● Work instruction
Each entry that follows should be written again verbatim.

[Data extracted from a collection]
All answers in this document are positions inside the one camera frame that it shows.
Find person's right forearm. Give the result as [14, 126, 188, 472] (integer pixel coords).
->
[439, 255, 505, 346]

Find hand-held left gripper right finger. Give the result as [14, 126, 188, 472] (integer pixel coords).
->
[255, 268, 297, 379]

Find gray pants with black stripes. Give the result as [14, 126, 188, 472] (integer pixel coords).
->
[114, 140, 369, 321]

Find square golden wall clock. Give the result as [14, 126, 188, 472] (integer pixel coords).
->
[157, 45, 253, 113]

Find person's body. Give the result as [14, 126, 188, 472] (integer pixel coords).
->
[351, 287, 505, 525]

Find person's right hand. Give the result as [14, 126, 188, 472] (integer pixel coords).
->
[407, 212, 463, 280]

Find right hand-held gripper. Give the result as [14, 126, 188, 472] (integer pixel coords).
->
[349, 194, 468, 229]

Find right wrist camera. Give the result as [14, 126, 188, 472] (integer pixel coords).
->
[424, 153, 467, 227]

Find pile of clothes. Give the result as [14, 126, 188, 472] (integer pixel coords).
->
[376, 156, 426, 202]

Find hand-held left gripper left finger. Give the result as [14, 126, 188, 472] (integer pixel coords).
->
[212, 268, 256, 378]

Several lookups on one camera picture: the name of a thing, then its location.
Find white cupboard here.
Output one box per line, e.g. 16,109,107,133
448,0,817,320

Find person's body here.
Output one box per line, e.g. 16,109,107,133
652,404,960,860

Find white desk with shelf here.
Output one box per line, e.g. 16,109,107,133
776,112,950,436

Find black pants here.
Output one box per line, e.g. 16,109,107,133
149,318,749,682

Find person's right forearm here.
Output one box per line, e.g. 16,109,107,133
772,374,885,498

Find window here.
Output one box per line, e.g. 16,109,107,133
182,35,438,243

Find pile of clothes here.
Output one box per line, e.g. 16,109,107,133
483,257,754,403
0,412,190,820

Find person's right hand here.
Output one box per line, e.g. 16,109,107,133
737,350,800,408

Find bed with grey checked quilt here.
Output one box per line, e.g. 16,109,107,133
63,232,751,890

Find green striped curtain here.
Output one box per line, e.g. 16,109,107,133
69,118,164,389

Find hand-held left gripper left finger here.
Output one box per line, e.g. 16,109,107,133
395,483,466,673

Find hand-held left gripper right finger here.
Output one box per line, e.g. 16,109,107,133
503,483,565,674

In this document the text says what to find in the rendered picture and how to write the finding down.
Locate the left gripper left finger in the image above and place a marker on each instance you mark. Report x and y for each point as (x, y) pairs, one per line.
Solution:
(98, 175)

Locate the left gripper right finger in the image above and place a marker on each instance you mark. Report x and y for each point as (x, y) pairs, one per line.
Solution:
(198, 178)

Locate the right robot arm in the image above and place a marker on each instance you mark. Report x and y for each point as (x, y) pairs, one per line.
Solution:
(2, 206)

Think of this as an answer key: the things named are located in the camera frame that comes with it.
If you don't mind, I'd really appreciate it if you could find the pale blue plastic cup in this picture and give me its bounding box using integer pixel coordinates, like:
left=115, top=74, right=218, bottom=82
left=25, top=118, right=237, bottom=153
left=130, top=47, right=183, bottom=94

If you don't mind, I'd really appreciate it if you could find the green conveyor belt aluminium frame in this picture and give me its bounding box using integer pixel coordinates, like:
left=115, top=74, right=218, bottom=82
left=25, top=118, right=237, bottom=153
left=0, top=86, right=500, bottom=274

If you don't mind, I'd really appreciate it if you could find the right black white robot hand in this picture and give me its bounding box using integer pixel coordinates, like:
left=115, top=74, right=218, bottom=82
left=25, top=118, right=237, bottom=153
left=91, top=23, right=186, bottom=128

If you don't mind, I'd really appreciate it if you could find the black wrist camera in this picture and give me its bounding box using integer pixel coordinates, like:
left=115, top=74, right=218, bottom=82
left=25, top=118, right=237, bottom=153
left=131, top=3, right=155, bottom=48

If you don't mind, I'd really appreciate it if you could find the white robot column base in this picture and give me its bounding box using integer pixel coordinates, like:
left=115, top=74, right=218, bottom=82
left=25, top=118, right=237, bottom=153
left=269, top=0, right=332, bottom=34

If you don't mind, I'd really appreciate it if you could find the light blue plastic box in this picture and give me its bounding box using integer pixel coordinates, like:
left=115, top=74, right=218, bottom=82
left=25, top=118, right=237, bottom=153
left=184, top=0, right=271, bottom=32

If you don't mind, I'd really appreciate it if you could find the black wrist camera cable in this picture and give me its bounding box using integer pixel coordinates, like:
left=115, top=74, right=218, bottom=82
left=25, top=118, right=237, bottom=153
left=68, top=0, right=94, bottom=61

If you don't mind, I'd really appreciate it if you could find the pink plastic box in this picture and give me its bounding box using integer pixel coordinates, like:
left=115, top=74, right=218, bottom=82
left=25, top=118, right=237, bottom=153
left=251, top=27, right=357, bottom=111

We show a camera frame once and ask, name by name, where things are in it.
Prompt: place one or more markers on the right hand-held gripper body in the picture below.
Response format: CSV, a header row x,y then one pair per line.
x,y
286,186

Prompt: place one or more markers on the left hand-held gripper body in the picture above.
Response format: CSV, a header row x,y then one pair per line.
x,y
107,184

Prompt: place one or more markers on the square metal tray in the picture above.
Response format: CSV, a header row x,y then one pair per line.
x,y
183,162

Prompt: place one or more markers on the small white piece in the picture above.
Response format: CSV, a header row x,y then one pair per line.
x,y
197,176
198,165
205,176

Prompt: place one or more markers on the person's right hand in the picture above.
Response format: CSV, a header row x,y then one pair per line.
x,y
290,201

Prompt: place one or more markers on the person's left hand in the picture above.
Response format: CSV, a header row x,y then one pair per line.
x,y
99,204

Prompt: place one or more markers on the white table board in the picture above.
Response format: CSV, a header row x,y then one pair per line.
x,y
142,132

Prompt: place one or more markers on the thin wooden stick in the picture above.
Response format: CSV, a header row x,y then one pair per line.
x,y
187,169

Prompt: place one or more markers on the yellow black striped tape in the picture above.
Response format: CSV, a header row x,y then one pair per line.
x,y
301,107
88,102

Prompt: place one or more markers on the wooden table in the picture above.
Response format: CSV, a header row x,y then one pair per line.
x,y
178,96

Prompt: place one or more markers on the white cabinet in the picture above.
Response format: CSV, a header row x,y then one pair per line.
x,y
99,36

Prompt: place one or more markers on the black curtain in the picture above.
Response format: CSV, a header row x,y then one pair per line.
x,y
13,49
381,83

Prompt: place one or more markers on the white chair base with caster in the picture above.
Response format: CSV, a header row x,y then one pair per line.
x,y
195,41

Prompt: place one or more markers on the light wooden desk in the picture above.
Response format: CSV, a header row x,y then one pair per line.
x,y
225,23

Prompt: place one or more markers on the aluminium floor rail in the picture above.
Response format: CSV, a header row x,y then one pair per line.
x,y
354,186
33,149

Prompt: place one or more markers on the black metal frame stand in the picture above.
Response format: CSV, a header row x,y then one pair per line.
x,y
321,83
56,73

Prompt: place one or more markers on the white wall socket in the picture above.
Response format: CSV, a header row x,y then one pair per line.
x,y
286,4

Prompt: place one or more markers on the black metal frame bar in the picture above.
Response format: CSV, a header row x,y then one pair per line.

● Result of this task
All answers in this document are positions inside the one camera frame that it shows.
Find person's right forearm. Give the result as [14, 126, 188, 472] (integer pixel coords).
->
[439, 255, 505, 346]

Find hand-held left gripper right finger. Give the result as [14, 126, 188, 472] (integer pixel coords).
->
[255, 268, 297, 379]

Find gray pants with black stripes. Give the result as [14, 126, 188, 472] (integer pixel coords).
->
[114, 140, 369, 321]

Find square golden wall clock. Give the result as [14, 126, 188, 472] (integer pixel coords).
->
[157, 45, 253, 113]

Find person's body. Give the result as [14, 126, 188, 472] (integer pixel coords).
->
[351, 287, 505, 525]

Find person's right hand. Give the result as [14, 126, 188, 472] (integer pixel coords).
->
[407, 212, 463, 280]

Find right hand-held gripper. Give the result as [14, 126, 188, 472] (integer pixel coords).
->
[349, 194, 468, 229]

Find right wrist camera. Give the result as [14, 126, 188, 472] (integer pixel coords).
->
[424, 153, 467, 227]

Find pile of clothes. Give the result as [14, 126, 188, 472] (integer pixel coords).
->
[376, 156, 426, 202]

Find hand-held left gripper left finger. Give the result as [14, 126, 188, 472] (integer pixel coords).
->
[212, 268, 256, 378]

Several lookups on one camera picture: the name of a thing, then its location.
Find white cupboard here.
Output one box per line, e.g. 16,109,107,133
448,0,817,320

Find person's body here.
Output one box per line, e.g. 16,109,107,133
652,404,960,860

Find white desk with shelf here.
Output one box per line, e.g. 16,109,107,133
776,112,950,436

Find black pants here.
Output one box per line, e.g. 16,109,107,133
149,318,749,682

Find person's right forearm here.
Output one box per line, e.g. 16,109,107,133
772,374,885,498

Find window here.
Output one box per line, e.g. 16,109,107,133
182,35,438,243

Find pile of clothes here.
Output one box per line, e.g. 16,109,107,133
483,257,754,403
0,412,190,820

Find person's right hand here.
Output one box per line, e.g. 16,109,107,133
737,350,800,408

Find bed with grey checked quilt here.
Output one box per line, e.g. 16,109,107,133
63,232,751,890

Find green striped curtain here.
Output one box per line, e.g. 16,109,107,133
69,118,164,389

Find hand-held left gripper left finger here.
Output one box per line, e.g. 16,109,107,133
395,483,466,673

Find hand-held left gripper right finger here.
Output one box per line, e.g. 16,109,107,133
503,483,565,674

In this document the text says what to find in the rendered picture and how to write the finding down.
Locate the left gripper left finger in the image above and place a marker on each instance you mark. Report x and y for each point as (x, y) pairs, one per line.
Solution:
(98, 175)

Locate the left gripper right finger in the image above and place a marker on each instance you mark. Report x and y for each point as (x, y) pairs, one per line.
Solution:
(198, 178)

Locate the right robot arm in the image above and place a marker on each instance you mark. Report x and y for each point as (x, y) pairs, one per line.
Solution:
(2, 206)

Think of this as an answer key: the things named are located in the camera frame that comes with it.
If you don't mind, I'd really appreciate it if you could find the pale blue plastic cup in this picture and give me its bounding box using integer pixel coordinates, like:
left=115, top=74, right=218, bottom=82
left=25, top=118, right=237, bottom=153
left=130, top=47, right=183, bottom=94

If you don't mind, I'd really appreciate it if you could find the green conveyor belt aluminium frame in this picture and give me its bounding box using integer pixel coordinates, like:
left=115, top=74, right=218, bottom=82
left=25, top=118, right=237, bottom=153
left=0, top=86, right=500, bottom=274

If you don't mind, I'd really appreciate it if you could find the right black white robot hand in this picture and give me its bounding box using integer pixel coordinates, like:
left=115, top=74, right=218, bottom=82
left=25, top=118, right=237, bottom=153
left=91, top=23, right=186, bottom=128

If you don't mind, I'd really appreciate it if you could find the black wrist camera in this picture and give me its bounding box using integer pixel coordinates, like:
left=115, top=74, right=218, bottom=82
left=25, top=118, right=237, bottom=153
left=131, top=3, right=155, bottom=48

If you don't mind, I'd really appreciate it if you could find the white robot column base in this picture and give me its bounding box using integer pixel coordinates, like:
left=115, top=74, right=218, bottom=82
left=25, top=118, right=237, bottom=153
left=269, top=0, right=332, bottom=34

If you don't mind, I'd really appreciate it if you could find the light blue plastic box in this picture and give me its bounding box using integer pixel coordinates, like:
left=115, top=74, right=218, bottom=82
left=25, top=118, right=237, bottom=153
left=184, top=0, right=271, bottom=32

If you don't mind, I'd really appreciate it if you could find the black wrist camera cable in this picture and give me its bounding box using integer pixel coordinates, like:
left=115, top=74, right=218, bottom=82
left=25, top=118, right=237, bottom=153
left=68, top=0, right=94, bottom=61

If you don't mind, I'd really appreciate it if you could find the pink plastic box in this picture and give me its bounding box using integer pixel coordinates, like:
left=115, top=74, right=218, bottom=82
left=25, top=118, right=237, bottom=153
left=251, top=27, right=357, bottom=111

We show a camera frame once and ask, name by name, where things are in it.
Prompt: place one or more markers on the right hand-held gripper body in the picture below.
Response format: CSV, a header row x,y then one pair per line.
x,y
286,186

Prompt: place one or more markers on the left hand-held gripper body in the picture above.
Response format: CSV, a header row x,y then one pair per line.
x,y
107,184

Prompt: place one or more markers on the square metal tray in the picture above.
Response format: CSV, a header row x,y then one pair per line.
x,y
183,162

Prompt: place one or more markers on the small white piece in the picture above.
Response format: CSV, a header row x,y then one pair per line.
x,y
197,176
198,165
205,176

Prompt: place one or more markers on the person's right hand in the picture above.
Response format: CSV, a header row x,y then one pair per line.
x,y
290,201

Prompt: place one or more markers on the person's left hand in the picture above.
Response format: CSV, a header row x,y then one pair per line.
x,y
99,204

Prompt: place one or more markers on the white table board in the picture above.
Response format: CSV, a header row x,y then one pair per line.
x,y
142,132

Prompt: place one or more markers on the thin wooden stick in the picture above.
Response format: CSV, a header row x,y then one pair per line.
x,y
187,169

Prompt: place one or more markers on the yellow black striped tape in the picture above.
Response format: CSV, a header row x,y then one pair per line.
x,y
301,107
88,102

Prompt: place one or more markers on the wooden table in the picture above.
Response format: CSV, a header row x,y then one pair per line.
x,y
178,96

Prompt: place one or more markers on the white cabinet in the picture above.
Response format: CSV, a header row x,y then one pair per line.
x,y
99,36

Prompt: place one or more markers on the black curtain in the picture above.
Response format: CSV, a header row x,y then one pair per line.
x,y
13,49
381,83

Prompt: place one or more markers on the white chair base with caster in the picture above.
Response format: CSV, a header row x,y then one pair per line.
x,y
195,41

Prompt: place one or more markers on the light wooden desk in the picture above.
Response format: CSV, a header row x,y then one pair per line.
x,y
225,23

Prompt: place one or more markers on the aluminium floor rail in the picture above.
Response format: CSV, a header row x,y then one pair per line.
x,y
354,186
33,149

Prompt: place one or more markers on the black metal frame stand in the picture above.
Response format: CSV, a header row x,y then one pair per line.
x,y
321,83
56,73

Prompt: place one or more markers on the white wall socket in the picture above.
Response format: CSV, a header row x,y then one pair per line.
x,y
286,4

Prompt: place one or more markers on the black metal frame bar in the picture above.
Response format: CSV, a header row x,y then one pair per line.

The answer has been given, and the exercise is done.